What is needed: Transcribe the entire listing exactly as it appears.
──────── The data
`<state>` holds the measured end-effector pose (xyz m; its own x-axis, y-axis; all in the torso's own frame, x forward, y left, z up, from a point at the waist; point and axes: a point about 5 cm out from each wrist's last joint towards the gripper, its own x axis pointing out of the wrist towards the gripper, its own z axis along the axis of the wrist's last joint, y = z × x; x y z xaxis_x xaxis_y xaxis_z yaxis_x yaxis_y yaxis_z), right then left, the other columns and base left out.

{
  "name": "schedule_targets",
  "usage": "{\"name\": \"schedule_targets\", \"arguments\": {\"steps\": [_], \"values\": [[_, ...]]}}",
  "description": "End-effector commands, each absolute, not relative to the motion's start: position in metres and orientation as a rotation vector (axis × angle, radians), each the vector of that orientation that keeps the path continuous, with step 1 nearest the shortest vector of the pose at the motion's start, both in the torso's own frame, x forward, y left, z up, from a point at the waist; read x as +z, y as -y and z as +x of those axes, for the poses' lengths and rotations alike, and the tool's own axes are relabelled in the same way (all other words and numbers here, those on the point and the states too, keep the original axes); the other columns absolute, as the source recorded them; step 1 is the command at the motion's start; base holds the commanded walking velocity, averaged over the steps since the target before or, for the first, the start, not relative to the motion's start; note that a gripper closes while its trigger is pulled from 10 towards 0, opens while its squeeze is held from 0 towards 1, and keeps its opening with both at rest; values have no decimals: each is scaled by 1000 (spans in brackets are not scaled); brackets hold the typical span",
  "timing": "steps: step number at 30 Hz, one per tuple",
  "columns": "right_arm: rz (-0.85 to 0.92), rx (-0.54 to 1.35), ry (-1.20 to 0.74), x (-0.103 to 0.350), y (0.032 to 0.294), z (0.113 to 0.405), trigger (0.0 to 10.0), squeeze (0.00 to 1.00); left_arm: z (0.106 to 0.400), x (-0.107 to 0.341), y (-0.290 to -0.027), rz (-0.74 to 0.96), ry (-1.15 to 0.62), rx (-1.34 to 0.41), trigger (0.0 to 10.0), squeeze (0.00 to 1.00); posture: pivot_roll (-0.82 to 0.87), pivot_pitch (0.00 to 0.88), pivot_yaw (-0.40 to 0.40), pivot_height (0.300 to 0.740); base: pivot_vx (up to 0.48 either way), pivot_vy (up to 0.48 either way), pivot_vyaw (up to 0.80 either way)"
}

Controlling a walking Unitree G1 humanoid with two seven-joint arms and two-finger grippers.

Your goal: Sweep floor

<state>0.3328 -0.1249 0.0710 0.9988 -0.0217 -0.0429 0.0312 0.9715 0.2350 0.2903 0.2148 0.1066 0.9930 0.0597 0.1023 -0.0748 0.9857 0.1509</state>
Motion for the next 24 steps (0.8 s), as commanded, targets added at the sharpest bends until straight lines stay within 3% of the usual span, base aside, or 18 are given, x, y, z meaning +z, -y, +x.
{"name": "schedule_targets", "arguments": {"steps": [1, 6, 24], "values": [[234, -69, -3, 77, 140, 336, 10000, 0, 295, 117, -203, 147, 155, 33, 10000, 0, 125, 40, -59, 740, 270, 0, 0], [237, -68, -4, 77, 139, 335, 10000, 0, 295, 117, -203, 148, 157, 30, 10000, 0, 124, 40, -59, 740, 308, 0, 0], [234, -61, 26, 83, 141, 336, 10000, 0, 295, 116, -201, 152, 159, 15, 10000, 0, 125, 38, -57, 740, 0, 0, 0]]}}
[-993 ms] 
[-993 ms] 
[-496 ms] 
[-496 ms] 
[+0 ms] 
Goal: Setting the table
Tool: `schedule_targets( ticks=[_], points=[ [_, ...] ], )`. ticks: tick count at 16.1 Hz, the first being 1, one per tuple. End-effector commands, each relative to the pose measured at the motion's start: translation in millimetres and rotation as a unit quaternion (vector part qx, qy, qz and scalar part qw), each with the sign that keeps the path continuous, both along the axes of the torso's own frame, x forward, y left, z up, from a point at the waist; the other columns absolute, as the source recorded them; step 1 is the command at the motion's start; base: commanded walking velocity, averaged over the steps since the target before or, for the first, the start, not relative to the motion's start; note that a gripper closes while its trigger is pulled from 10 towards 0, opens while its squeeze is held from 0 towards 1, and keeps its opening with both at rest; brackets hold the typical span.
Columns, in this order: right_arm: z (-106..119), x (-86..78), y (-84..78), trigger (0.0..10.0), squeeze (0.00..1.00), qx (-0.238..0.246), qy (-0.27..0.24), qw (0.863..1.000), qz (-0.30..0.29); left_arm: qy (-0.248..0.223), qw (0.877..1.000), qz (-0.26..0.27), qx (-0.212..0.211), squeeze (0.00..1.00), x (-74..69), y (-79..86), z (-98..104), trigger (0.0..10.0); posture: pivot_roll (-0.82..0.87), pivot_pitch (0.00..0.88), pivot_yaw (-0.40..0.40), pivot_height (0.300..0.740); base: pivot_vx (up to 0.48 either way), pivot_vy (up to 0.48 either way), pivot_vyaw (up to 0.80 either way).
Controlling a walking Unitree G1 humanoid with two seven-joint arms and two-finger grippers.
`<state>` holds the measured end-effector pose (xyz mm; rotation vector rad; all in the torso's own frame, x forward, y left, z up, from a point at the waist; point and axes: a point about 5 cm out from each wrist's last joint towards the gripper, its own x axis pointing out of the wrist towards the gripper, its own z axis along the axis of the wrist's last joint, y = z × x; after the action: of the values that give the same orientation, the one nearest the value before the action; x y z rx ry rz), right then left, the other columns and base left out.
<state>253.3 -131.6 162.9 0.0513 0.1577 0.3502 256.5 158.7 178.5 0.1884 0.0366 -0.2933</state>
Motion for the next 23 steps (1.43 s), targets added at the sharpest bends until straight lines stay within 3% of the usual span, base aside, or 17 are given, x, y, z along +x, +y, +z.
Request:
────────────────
Solution for this exercise:
`<state>` holds the measured end-effector pose (xyz m; its own x-axis, y-axis; all in the torso's own frame, x forward, y left, z up, from a point at the waist; point and axes: a point about 5 cm out from each wrist's last joint towards the gripper, its own x axis pointing out of the wrist towards the gripper, its own z axis along the axis of the wrist's last joint, y = z × x; x y z xaxis_x xaxis_y xaxis_z yaxis_x yaxis_y yaxis_z), right then left, the other columns and base left out.

{
  "name": "schedule_targets",
  "usage": "{\"name\": \"schedule_targets\", \"arguments\": {\"steps\": [_], \"values\": [[_, ...]]}}",
  "description": "End-effector commands, each absolute, not relative to the motion's start: position in metres and orientation as a rotation vector (axis × angle, radians), each the vector of that orientation that keeps the path continuous, with step 1 nearest the shortest vector of the pose at the motion's start, both in the torso's own frame, x forward, y left, z up, from a point at the waist; read x as +z, y as -y and z as +x of those axes, for the poses' lengths and rotations alike, and the tool's own axes are relabelled in the same way (all other words and numbers here, those on the point and the states too, keep the original axes); the other columns absolute, as the source recorded them; step 1 is the command at the motion's start; base holds the commanded walking velocity, averaged over the steps since the target before or, for the first, the start, not relative to the motion's start; note that a gripper closes while its trigger is pulled from 10 towards 0, opens while its squeeze is held from 0 towards 1, and keeps its opening with both at rest; values have no decimals: each is scaled by 1000 (spans in brackets are not scaled); brackets hold the typical span",
  "timing": "steps: step number at 30 Hz, one per tuple",
  "columns": "right_arm: rz (-0.85 to 0.92), rx (-0.54 to 1.35), ry (-1.20 to 0.74), x (-0.103 to 0.350), y (0.032 to 0.294), z (0.113 to 0.405), trigger (0.0 to 10.0), squeeze (0.00 to 1.00); left_arm: z (0.106 to 0.400), x (-0.107 to 0.341), y (-0.290 to -0.027), rz (-0.74 to 0.96), ry (-1.15 to 0.62), rx (-1.34 to 0.41), trigger (0.0 to 10.0), squeeze (0.00 to 1.00); posture: pivot_roll (-0.82 to 0.87), pivot_pitch (0.00 to 0.88), pivot_yaw (-0.40 to 0.40), pivot_height (0.300 to 0.740); base: pivot_vx (up to 0.48 either way), pivot_vy (up to 0.48 either way), pivot_vyaw (up to 0.80 either way)"
}

Controlling a walking Unitree G1 humanoid with two seven-joint arms and two-finger grippers.

Your goal: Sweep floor

<state>0.3328 -0.1249 0.0710 0.9988 -0.0217 -0.0429 0.0312 0.9715 0.2350 0.2903 0.2148 0.1066 0.9930 0.0597 0.1023 -0.0748 0.9857 0.1509</state>
Motion for the next 24 steps (0.8 s), as commanded, targets added at the sharpest bends until straight lines stay within 3% of the usual span, base aside, or 18 are given, x, y, z meaning +z, -y, +x.
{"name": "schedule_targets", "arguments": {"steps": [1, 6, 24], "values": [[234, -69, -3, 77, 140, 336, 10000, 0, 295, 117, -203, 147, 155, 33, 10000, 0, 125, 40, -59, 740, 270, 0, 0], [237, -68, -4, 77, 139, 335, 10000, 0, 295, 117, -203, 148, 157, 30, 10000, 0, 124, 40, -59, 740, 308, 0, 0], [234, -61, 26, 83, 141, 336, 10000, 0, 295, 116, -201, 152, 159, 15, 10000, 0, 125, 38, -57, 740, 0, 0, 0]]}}
[-993 ms] 
[-993 ms] 
[-496 ms] 
[-496 ms] 
[+0 ms] 
Goal: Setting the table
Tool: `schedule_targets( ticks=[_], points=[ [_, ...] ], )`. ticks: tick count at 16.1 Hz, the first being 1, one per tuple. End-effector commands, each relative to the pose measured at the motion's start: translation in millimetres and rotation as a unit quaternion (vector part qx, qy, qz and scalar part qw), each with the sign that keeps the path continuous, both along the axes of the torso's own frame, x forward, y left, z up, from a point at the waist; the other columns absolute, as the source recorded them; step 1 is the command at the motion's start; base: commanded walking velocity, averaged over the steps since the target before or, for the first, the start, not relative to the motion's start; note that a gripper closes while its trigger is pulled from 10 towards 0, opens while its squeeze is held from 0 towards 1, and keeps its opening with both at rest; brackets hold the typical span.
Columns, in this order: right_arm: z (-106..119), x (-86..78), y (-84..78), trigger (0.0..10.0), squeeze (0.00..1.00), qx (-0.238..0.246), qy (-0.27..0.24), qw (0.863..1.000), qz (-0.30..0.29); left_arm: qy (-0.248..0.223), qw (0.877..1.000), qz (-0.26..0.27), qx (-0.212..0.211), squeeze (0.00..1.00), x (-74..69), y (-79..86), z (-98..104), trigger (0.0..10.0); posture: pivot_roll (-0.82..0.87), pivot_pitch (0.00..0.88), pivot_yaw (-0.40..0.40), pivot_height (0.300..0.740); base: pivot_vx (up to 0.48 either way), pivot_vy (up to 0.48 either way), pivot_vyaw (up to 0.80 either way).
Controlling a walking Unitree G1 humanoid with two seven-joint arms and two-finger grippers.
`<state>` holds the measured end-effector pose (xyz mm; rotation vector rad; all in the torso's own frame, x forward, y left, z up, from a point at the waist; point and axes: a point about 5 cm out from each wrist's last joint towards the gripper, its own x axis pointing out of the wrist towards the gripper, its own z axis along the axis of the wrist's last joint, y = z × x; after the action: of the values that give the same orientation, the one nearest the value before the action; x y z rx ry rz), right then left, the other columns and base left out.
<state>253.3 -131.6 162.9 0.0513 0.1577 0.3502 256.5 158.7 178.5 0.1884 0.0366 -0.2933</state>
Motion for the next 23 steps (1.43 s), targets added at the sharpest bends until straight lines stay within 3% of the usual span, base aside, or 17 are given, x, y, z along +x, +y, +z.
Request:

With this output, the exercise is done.